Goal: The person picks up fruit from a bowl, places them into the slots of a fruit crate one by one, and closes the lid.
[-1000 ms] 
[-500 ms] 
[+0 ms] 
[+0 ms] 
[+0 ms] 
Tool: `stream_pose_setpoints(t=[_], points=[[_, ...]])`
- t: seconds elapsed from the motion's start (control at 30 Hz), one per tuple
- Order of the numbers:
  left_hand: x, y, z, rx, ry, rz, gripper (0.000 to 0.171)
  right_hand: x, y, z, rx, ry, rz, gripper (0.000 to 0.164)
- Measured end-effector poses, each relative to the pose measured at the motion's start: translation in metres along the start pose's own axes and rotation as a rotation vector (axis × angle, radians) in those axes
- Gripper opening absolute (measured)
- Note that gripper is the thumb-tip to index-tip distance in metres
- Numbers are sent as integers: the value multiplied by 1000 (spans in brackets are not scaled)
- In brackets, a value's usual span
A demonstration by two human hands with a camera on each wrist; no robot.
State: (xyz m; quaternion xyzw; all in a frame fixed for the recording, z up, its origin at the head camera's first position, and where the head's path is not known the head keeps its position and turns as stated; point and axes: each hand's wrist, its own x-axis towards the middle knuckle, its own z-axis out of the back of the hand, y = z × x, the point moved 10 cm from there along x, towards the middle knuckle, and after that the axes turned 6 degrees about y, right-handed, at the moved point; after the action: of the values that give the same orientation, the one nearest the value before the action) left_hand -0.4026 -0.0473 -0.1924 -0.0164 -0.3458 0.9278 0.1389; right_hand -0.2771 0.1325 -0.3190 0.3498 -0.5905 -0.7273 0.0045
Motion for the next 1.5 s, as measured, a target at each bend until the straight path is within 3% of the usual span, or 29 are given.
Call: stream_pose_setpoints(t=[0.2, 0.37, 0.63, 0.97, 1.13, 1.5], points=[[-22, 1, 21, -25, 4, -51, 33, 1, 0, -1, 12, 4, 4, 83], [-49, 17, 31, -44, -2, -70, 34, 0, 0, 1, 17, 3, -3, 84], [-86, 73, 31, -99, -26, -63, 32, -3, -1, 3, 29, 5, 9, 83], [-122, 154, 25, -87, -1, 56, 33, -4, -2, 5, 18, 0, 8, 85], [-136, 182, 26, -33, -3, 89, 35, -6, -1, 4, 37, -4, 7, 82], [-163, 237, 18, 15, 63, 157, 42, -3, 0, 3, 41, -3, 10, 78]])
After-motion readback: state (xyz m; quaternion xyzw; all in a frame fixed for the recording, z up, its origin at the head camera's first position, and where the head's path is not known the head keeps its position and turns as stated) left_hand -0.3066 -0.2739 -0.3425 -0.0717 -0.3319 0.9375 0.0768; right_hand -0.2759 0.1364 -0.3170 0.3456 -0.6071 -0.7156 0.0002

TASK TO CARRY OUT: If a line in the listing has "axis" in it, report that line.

SOLUTION:
- Measured end-effector poses, each relative to the pose measured at the motion's start: translation in metres along the start pose's own axes and rotation as a rotation vector (axis × angle, radians) in those axes
State: (xyz m; quaternion xyzw; all in a frame fixed for the recording, z up, its origin at the head camera's first position, and where the head's path is not known the head keeps its position and turns as stated; point and axes: each hand's wrist, its own x-axis towards the middle knuckle, its own z-axis out of the back of the hand, y = z × x, the point moved 10 cm from there along x, towards the middle knuckle, and after that the axes turned 6 degrees about y, right-handed, at the moved point; after the action: of the values that give the same orientation, the one nearest the value before the action) left_hand -0.4026 -0.0473 -0.1924 -0.0164 -0.3458 0.9278 0.1389; right_hand -0.2771 0.1325 -0.3190 0.3498 -0.5905 -0.7273 0.0045

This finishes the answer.